Sprachtechnologie für das Internet:
SGML, XML und UNICODE
 
Christian Otto
 
Universität Erlangen
Computerlinguistik
 
cnotto@linguistik.uni-erlangen.de
 
 
Abstract

The main goal of this tutorial is to introduce established technologies for dealing with textual data, especially the meta-languages SGML/XML and the character encoding system UNICODE. The main aspects are interchange, reuseability and customization of textual data with the special background of the media Internet.

The tutorial starts with an introduction to general problems of encoding textual data with examples from lexicographic work and corpus tagging leading to SGML, the Standard Generalized Markup Language.

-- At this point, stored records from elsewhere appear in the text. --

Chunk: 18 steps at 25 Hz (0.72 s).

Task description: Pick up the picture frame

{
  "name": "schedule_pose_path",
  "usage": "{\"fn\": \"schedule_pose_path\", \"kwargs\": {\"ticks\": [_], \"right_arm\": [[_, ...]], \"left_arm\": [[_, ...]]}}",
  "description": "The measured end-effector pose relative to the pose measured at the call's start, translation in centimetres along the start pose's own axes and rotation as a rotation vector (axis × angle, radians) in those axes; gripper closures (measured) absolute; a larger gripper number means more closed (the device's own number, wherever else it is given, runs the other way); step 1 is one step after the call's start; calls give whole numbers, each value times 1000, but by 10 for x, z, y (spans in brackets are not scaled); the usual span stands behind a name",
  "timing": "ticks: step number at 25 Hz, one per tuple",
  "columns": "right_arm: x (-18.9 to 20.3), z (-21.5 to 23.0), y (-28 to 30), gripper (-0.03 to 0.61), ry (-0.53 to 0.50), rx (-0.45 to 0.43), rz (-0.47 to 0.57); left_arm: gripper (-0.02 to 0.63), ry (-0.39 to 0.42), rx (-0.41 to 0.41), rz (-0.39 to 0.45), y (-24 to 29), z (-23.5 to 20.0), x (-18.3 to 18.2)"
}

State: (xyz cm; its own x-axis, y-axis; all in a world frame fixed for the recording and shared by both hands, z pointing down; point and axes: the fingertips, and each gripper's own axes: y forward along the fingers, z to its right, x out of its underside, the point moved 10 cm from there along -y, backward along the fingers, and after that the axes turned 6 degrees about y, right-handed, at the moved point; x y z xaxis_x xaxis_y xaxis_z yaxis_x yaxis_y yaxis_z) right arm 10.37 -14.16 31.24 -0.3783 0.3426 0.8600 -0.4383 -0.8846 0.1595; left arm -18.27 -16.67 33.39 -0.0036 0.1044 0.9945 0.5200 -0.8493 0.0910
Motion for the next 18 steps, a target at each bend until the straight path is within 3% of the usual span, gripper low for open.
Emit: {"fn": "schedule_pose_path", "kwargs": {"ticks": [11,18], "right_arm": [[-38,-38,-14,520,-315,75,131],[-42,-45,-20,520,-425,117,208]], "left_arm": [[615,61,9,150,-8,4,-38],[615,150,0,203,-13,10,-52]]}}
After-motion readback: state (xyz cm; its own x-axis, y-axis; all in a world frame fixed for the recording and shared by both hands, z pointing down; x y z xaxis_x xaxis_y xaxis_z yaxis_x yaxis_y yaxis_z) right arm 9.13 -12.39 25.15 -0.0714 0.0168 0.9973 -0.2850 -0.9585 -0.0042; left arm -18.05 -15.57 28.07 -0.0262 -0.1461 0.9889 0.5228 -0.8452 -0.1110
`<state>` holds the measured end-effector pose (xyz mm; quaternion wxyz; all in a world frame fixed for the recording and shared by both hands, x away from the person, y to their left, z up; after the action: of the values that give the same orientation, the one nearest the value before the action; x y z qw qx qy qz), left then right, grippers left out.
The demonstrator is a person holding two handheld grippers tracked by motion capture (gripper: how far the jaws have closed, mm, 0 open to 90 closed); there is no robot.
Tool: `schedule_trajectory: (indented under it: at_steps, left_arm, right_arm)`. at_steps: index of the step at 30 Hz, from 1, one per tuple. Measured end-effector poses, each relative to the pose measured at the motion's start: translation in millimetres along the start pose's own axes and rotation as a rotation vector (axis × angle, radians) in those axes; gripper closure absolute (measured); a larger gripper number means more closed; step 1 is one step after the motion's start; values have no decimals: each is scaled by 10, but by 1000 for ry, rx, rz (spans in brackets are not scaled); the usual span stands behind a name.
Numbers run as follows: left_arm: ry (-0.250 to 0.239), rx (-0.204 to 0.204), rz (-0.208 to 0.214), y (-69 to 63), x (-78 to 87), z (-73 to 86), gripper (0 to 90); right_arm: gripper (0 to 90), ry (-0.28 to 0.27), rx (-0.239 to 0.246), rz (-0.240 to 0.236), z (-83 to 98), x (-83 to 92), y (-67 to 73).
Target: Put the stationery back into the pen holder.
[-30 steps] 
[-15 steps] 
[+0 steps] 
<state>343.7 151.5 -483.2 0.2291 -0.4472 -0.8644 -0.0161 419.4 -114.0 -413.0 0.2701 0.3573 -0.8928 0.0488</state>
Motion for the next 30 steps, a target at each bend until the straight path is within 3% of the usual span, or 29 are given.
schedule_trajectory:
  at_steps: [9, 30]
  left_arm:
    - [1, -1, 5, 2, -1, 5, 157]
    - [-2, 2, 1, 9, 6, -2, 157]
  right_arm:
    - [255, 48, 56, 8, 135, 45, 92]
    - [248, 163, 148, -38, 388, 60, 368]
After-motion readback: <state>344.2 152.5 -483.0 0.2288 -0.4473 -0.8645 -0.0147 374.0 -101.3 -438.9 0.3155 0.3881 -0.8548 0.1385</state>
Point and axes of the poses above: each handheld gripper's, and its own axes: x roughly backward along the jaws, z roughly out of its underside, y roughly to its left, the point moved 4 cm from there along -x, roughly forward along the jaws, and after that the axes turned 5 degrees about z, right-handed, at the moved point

The SGML part gives a brief view on the meta language itself introducing basic elements of SGML to create a simple Document Type Definition for dictionaries.

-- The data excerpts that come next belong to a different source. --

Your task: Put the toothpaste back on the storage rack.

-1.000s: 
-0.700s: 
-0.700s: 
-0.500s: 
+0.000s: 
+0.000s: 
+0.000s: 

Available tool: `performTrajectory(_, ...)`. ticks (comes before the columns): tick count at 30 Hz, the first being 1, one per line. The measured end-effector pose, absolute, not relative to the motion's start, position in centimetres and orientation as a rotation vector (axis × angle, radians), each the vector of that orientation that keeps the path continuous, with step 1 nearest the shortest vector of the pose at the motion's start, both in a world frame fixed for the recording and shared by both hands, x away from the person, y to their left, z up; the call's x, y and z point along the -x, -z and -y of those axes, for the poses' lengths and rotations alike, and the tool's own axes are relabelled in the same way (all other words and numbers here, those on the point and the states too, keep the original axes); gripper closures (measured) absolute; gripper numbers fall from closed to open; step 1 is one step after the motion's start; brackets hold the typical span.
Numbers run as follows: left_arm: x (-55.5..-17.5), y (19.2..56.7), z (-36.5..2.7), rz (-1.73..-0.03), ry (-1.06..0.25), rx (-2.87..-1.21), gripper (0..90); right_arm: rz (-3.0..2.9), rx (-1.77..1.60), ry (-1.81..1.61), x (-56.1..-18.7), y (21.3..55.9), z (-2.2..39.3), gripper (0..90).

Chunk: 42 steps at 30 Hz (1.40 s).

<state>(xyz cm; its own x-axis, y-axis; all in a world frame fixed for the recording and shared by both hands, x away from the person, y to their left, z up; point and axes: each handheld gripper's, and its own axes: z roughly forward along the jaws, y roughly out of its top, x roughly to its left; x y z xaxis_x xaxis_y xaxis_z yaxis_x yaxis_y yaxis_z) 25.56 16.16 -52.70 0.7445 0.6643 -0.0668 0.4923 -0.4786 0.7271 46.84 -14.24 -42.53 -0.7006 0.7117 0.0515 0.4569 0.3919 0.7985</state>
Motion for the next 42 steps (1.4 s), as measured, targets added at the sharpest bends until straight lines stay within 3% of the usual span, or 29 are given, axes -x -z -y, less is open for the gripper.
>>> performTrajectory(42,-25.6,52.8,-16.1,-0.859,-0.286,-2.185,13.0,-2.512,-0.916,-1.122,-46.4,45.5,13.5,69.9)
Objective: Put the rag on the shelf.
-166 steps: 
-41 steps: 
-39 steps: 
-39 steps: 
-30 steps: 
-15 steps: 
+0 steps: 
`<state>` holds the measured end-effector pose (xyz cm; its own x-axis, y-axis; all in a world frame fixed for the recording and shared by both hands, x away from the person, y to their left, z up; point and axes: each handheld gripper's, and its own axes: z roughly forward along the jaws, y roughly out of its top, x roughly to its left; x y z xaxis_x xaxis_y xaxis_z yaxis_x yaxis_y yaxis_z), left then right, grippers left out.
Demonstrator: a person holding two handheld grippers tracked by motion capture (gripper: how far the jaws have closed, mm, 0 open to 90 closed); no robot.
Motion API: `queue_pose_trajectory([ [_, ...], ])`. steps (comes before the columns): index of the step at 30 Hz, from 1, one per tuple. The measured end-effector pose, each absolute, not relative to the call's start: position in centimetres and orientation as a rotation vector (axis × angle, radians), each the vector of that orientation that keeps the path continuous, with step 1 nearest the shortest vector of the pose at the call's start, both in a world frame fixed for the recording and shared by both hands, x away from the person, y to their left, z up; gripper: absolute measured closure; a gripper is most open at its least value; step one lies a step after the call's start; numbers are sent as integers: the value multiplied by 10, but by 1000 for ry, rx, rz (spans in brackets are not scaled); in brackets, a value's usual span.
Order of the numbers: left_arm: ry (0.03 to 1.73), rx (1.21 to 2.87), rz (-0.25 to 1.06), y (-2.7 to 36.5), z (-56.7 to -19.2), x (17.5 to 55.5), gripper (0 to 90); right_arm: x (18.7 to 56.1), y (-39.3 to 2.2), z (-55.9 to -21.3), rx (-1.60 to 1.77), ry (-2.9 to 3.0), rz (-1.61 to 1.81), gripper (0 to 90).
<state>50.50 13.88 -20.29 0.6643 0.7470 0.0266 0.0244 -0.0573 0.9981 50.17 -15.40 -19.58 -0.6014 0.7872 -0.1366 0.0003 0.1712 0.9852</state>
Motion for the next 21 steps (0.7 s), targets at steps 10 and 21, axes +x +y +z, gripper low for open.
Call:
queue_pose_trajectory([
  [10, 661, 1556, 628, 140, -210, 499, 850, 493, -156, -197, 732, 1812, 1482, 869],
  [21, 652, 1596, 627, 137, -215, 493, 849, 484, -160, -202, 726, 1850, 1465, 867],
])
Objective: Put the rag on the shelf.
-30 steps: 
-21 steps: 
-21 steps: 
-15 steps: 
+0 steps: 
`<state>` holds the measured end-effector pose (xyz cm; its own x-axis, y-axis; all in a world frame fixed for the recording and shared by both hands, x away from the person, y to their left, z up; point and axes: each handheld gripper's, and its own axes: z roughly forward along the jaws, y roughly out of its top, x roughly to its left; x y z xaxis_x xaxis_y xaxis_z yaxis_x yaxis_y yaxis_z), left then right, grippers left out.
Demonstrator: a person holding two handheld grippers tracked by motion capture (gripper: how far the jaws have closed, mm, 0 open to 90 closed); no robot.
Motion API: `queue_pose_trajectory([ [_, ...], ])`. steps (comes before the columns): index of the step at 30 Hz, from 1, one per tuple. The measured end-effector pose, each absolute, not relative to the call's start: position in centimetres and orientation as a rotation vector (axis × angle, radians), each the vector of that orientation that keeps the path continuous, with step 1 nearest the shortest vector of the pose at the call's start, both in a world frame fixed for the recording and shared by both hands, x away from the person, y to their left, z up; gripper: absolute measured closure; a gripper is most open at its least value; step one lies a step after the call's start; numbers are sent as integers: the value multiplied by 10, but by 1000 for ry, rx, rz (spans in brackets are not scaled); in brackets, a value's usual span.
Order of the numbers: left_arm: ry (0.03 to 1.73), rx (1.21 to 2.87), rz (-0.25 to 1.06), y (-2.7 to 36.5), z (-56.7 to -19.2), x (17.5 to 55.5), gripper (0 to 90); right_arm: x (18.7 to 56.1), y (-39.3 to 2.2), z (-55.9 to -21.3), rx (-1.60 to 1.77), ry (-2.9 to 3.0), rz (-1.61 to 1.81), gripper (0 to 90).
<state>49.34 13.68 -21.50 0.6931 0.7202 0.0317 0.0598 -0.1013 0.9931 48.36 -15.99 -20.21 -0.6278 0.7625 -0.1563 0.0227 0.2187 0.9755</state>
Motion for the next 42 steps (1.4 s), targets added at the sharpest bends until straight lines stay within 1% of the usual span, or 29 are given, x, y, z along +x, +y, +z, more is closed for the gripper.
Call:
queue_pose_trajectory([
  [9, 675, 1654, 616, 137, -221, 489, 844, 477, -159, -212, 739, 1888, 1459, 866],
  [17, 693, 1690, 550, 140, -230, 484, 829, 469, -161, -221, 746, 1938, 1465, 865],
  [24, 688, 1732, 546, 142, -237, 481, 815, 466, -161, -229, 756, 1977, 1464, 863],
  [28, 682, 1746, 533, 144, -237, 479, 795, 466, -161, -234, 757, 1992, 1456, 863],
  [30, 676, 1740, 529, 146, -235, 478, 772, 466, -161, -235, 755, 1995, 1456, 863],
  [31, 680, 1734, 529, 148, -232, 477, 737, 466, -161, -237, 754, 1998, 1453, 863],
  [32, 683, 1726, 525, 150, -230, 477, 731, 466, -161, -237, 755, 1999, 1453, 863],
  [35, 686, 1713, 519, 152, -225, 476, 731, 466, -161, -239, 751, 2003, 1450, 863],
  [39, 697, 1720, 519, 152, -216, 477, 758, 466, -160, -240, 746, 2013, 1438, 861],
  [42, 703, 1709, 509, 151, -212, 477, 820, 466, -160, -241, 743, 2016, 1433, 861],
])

Next, we will contrast SGML with the new Extensible Markup Language XML bearing its special features for Internet applications in mind.

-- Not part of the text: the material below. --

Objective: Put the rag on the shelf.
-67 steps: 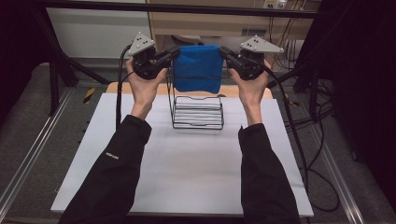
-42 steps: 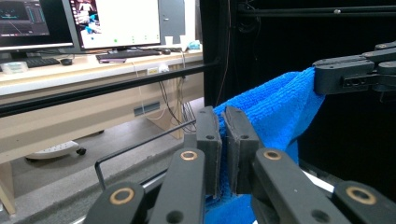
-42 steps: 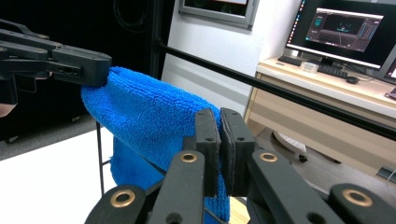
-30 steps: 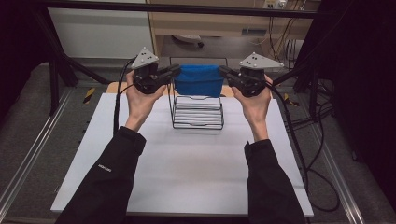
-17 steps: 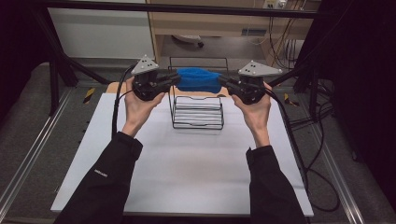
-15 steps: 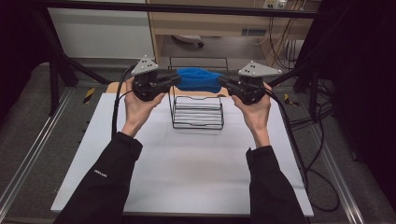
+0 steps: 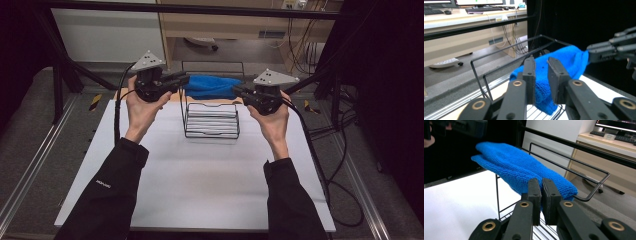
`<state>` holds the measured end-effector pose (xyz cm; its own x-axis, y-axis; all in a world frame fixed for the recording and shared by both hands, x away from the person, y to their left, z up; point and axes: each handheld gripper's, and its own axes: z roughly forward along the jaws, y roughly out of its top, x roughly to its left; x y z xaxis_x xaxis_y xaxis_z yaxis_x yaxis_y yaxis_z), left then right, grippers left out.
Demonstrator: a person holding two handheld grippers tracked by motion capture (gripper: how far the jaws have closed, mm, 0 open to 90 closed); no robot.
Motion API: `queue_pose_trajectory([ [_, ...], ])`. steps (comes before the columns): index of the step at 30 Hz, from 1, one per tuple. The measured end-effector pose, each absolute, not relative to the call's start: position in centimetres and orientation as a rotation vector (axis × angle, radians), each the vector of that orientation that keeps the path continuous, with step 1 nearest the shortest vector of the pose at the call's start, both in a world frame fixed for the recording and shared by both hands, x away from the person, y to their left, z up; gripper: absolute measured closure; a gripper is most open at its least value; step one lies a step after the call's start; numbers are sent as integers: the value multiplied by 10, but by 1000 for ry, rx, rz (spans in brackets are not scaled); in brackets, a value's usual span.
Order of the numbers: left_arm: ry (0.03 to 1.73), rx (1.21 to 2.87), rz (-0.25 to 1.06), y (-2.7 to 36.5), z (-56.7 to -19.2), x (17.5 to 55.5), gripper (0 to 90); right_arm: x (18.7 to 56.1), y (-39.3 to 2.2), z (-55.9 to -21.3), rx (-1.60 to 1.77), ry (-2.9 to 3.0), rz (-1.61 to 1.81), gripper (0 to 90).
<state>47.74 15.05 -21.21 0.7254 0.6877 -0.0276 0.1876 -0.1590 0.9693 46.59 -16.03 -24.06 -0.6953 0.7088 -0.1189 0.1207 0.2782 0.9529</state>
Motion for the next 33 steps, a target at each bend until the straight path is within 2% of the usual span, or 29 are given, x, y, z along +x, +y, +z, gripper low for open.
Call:
queue_pose_trajectory([
  [1, 703, 1720, 500, 149, -212, 478, 820, 466, -160, -241, 741, 2015, 1432, 861],
  [2, 705, 1732, 496, 147, -212, 478, 870, 466, -160, -242, 743, 2016, 1435, 860],
  [4, 705, 1774, 484, 142, -214, 479, 896, 466, -160, -243, 744, 2019, 1436, 859],
  [10, 710, 1899, 474, 134, -233, 483, 898, 466, -161, -245, 743, 2040, 1426, 848],
  [16, 703, 1919, 476, 133, -240, 484, 899, 466, -160, -247, 739, 2064, 1406, 823],
  [24, 701, 1942, 505, 131, -247, 486, 900, 463, -163, -240, 750, 2017, 1505, 683],
  [27, 707, 1956, 508, 130, -251, 488, 900, 463, -163, -238, 758, 2018, 1506, 667],
  [29, 706, 1962, 514, 130, -254, 488, 899, 464, -162, -239, 760, 2026, 1515, 683],
  [30, 705, 1960, 513, 129, -255, 488, 899, 464, -159, -242, 765, 2063, 1507, 766],
  [31, 706, 1961, 513, 129, -256, 489, 899, 464, -159, -242, 765, 2063, 1507, 766],
  [33, 706, 1961, 515, 129, -259, 489, 899, 467, -157, -248, 811, 2111, 1464, 846],
])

Finally, the character encoding system UNICODE with the background of world wide publishing and distribution of textual data via the internet will be discussed.

The tutorial provides ideas on how to deal with natural language data in the new electronic medias, especially for academic work and research.

Keywords: text encoding, interchange, reuseability, customization, meta language, SGML, DTD, Stylesheets, DSSSL,  XML, XSL, HTML, online publishing, character encoding, ASCII, UNICODE, UCS, Internet
 
(This tutorial will be given in German.)